Roy Hodgson, the English national team manager, made a short speech about the uselessness of advanced statistics in football at Leicester City’s Tactical Insights conference. Though we don’t know what was said exactly, the reaction on Twitter from soccer analysts was swift. One, Ted Knutson, who works in player recruitment at Brentford FC, wondered whether Hodgson simply had a bad experience with a few crappy analysts. Knutson wondered whether it was time for ‘good’ soccer stats people to write a manifesto:
I’ve been writing about developments in football analytics for the past five years. Though I’m not an analyst, I do think I have a basic handle on the aims and limits of stats analysis in soccer in 2016. So while I won’t write a “mission statement,” I will address a few common misconceptions about stats in football.

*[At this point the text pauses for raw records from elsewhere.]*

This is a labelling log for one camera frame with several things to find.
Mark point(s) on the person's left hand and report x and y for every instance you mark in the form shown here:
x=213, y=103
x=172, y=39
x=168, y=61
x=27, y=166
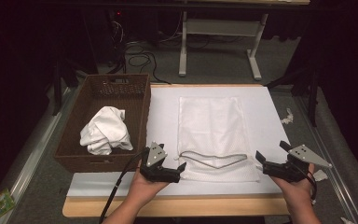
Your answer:
x=143, y=186

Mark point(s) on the crumpled white paper scrap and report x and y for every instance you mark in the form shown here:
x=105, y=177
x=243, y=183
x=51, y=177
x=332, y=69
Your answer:
x=287, y=117
x=346, y=220
x=320, y=175

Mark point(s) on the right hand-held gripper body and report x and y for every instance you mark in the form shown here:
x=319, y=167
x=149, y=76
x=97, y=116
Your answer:
x=284, y=171

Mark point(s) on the white cloth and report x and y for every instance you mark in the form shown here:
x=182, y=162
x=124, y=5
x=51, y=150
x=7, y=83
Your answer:
x=105, y=130
x=213, y=124

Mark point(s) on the white desk frame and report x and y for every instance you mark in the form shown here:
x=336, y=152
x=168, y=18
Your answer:
x=220, y=27

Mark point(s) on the wooden table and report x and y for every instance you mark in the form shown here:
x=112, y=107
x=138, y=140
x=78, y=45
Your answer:
x=183, y=207

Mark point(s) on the white board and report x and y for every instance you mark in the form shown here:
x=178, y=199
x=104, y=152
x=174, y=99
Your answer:
x=164, y=118

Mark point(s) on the metal floor rail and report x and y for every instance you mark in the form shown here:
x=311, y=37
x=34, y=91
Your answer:
x=28, y=168
x=326, y=149

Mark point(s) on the black stand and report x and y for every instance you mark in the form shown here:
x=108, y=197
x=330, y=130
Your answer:
x=312, y=93
x=57, y=90

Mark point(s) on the person's right hand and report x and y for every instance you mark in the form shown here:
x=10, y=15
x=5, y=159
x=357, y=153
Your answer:
x=298, y=191

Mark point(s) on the brown wicker basket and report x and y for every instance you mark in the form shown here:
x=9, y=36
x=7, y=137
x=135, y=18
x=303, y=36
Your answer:
x=112, y=96

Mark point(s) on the dark box with red light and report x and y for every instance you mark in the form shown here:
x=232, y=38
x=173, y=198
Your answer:
x=102, y=40

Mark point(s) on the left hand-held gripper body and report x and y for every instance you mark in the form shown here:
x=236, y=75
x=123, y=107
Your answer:
x=155, y=172

Football is a wonderful, dynamic, and often inscrutable game. Few analysts would disagree there. Even so, football today is subject to new data gathering techniques, like the use of so-called ‘counting stats’—shots, tackles, clearances etc—or more complex player positioning data. These provide more than enough information for analysts to do good work.
For example, if you have two data sets, you can run linear regressions to see if one correlates strongly to another. We know for example that, in the long term, teams that take more shots as a rule score more goals. At one point it was vogue use this information to make reasonable predictions about teams will finish at the end of the year. Now analysts can measure the likelihood that a certain shot type taken from a certain position will go in the net, and use this information to judge how good teams are at creating dangerous chances (hint: closer is better, duh duh duh!). This is all obvious, right? So you might therefore think that…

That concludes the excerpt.